A friend of mine who thought Henry James was a marvellous writer suggested that I should start reading his work. Henry James can be hermetic yet at the same time so lucid. In quoting from one of his essays, I hope my readers won’t find me hermetic. That would be most unfortunate. But there are certain things I feel I must express and they are not easy. I suggest you read the following passage several times:
Experience is never limited and it is never complete; it is an immense sensibility, a kind of huge spider’s web of the finest silken threads, suspended in the chambers of consciousness and catching every air-borne particle in its tissue. It is the very atmosphere of the mind; and when the mind is imaginative — more so when it happens to be that of a man of genius — it takes to itself the faintest hints of life, it converts the very pulses of the air into revelations.
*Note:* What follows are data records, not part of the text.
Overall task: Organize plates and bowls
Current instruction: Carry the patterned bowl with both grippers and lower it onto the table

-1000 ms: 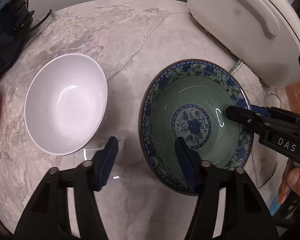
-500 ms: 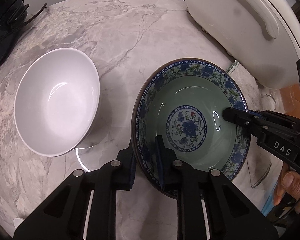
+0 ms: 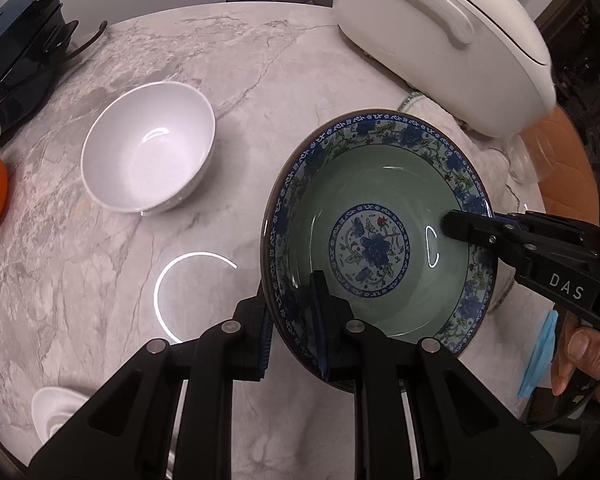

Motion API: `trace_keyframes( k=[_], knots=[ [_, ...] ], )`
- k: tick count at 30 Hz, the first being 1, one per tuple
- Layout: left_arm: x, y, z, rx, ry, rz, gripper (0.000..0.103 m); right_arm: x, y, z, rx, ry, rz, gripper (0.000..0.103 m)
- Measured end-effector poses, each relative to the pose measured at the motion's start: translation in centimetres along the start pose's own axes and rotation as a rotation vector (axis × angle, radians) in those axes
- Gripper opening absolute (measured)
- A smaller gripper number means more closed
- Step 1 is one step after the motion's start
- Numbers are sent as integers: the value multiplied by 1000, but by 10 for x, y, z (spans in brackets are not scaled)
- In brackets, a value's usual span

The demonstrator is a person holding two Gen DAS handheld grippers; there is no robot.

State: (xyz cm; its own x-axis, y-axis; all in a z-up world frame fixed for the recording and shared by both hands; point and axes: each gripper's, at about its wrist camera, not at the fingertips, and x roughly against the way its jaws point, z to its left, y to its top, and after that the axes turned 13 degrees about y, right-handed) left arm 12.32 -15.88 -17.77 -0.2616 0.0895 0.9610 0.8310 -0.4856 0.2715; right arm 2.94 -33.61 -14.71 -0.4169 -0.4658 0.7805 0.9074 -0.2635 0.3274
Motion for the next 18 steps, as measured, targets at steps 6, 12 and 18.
trace_keyframes(
  k=[6, 12, 18],
  knots=[
    [26, -76, -6, -69, -8, 19, 16, 15, -61, 28, -9, 22, 11, 12],
    [30, -149, -13, -120, -26, 78, 17, 12, -124, 41, -65, 35, 50, 12],
    [21, -183, -13, -130, -19, 106, 17, -4, -159, 43, -106, 49, 89, 12]
  ],
)
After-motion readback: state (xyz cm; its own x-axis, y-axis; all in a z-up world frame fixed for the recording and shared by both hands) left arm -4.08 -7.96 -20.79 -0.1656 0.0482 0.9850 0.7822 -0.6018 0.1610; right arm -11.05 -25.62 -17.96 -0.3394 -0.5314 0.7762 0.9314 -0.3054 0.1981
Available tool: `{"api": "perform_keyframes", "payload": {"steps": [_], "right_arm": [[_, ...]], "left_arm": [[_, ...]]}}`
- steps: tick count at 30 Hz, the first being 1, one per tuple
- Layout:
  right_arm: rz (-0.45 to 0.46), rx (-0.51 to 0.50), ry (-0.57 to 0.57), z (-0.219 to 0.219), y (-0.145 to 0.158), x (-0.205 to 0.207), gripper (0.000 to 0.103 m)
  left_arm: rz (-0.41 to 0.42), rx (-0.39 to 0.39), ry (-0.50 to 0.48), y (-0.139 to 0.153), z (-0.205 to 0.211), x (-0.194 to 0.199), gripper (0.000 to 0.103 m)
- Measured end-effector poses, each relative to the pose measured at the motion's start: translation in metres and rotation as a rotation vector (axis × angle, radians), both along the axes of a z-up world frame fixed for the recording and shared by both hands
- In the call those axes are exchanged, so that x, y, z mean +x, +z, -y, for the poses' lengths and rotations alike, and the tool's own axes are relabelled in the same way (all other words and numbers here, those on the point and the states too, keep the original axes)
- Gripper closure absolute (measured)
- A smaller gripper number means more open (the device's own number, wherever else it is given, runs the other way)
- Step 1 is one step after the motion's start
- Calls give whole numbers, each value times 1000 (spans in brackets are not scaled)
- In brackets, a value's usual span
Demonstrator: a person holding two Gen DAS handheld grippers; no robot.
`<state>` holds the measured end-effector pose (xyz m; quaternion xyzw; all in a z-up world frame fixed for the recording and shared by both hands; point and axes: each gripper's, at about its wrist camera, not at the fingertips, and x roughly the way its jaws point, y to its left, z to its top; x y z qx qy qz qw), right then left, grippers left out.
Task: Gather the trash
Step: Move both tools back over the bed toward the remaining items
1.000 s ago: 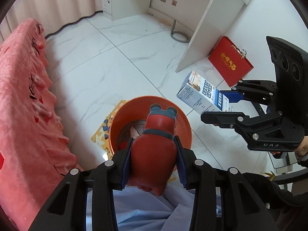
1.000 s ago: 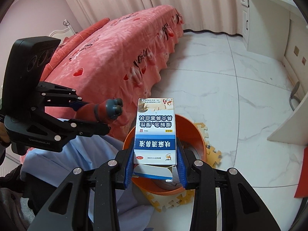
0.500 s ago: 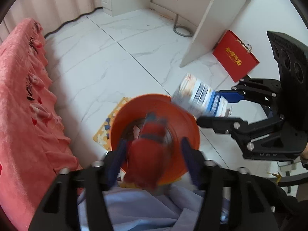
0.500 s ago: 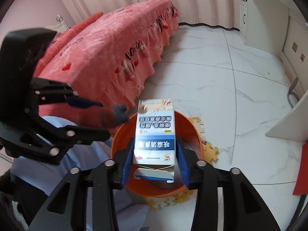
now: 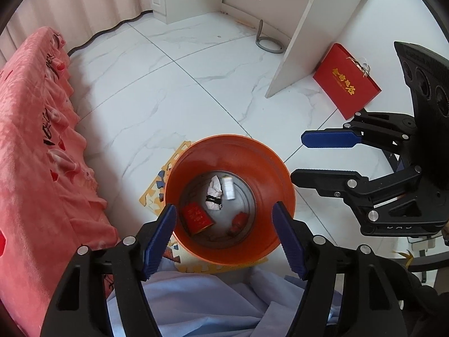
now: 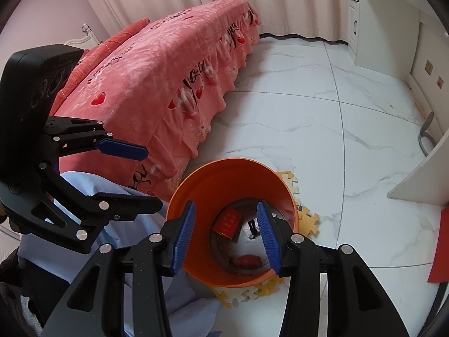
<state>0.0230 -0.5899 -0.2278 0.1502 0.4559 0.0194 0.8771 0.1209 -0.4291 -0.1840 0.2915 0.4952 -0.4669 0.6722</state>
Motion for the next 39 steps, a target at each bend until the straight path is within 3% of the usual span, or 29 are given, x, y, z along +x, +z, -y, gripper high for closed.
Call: {"api": "perform_keyframes", "payload": {"steps": [4, 7, 11, 18, 29, 31, 39], "right_arm": [[14, -5, 9, -6, 10, -1, 56], [31, -7, 20, -13, 20, -2, 56], [63, -16, 43, -26, 36, -3, 45], [119, -14, 115, -63, 65, 2, 40], [160, -26, 361, -172, 99, 31, 33], [173, -35, 402, -196, 104, 37, 27], [195, -51, 547, -273, 118, 55, 27]], "left_arm": [[19, -15, 18, 9, -9, 0, 23], [33, -38, 37, 20, -21, 1, 23], [63, -53, 78, 34, -40, 1, 17], [128, -69, 171, 60, -90, -4, 13], [219, -96, 423, 91, -208, -14, 6], [216, -95, 462, 93, -227, -17, 6], [230, -65, 622, 97, -311, -22, 6]]}}
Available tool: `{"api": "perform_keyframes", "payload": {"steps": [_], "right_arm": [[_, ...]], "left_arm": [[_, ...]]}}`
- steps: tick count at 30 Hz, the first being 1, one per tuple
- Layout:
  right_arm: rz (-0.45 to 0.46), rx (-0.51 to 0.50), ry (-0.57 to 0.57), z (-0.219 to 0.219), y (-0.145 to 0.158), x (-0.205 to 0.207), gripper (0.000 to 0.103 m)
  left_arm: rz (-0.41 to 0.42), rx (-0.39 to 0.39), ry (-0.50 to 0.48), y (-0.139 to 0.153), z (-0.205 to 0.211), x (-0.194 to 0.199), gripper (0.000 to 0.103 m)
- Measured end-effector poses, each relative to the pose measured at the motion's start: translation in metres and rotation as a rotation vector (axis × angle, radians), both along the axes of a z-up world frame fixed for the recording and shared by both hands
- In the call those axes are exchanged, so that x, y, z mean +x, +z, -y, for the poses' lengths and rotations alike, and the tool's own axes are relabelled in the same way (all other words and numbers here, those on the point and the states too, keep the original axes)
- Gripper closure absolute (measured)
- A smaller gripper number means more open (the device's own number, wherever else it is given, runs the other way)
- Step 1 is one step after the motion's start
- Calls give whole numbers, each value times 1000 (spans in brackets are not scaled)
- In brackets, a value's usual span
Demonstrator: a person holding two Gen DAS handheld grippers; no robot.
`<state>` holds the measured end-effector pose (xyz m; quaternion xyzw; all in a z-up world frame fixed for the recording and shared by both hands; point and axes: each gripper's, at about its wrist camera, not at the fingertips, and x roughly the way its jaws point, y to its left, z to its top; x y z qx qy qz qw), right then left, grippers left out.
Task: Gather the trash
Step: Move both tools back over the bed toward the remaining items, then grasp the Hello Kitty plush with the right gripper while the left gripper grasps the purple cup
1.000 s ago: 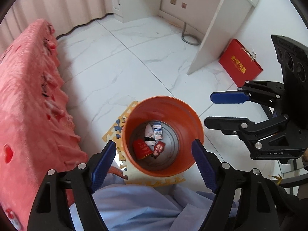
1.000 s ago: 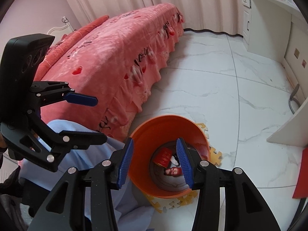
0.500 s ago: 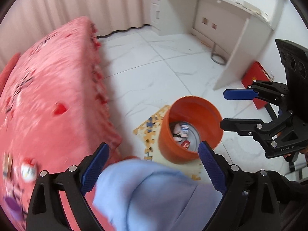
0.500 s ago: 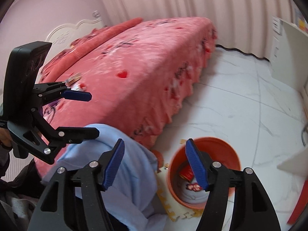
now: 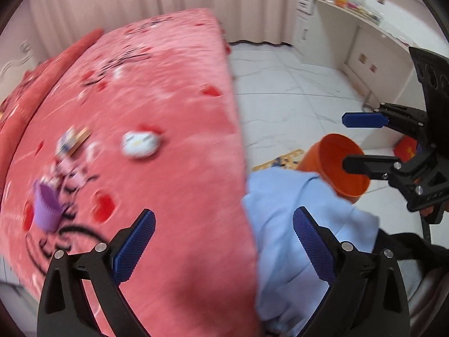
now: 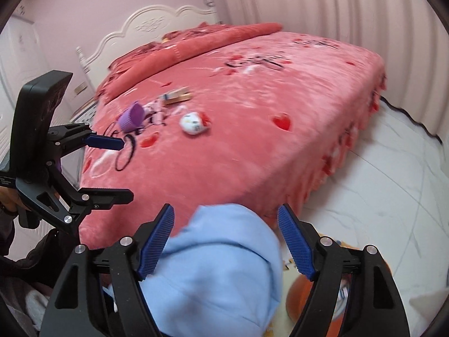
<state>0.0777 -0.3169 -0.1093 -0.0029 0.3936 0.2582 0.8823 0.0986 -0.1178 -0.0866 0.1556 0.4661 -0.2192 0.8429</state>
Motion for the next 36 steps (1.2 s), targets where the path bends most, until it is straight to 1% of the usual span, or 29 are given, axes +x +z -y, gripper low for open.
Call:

Far from being a genius, how many revelations, how many air-borne particles I find myself catching. And that huge spider lurks in the chamber of my consciousness. Ah, how wonderful life is with its ensnaring webs.
Warn me if I start becoming too personal. That is a weakness of mine. But I am also objective. So much so that I can transform those subjective threads of the spider into objective words. Any word, for that matter, is an object and therefore objective. Moreover you may be certain that one does not have to be intelligent: the spider is not intelligent, and as for words, words are inevitable. Do you get my meaning? Never mind. Simply accept what I am offering you. Accept me with silken threads.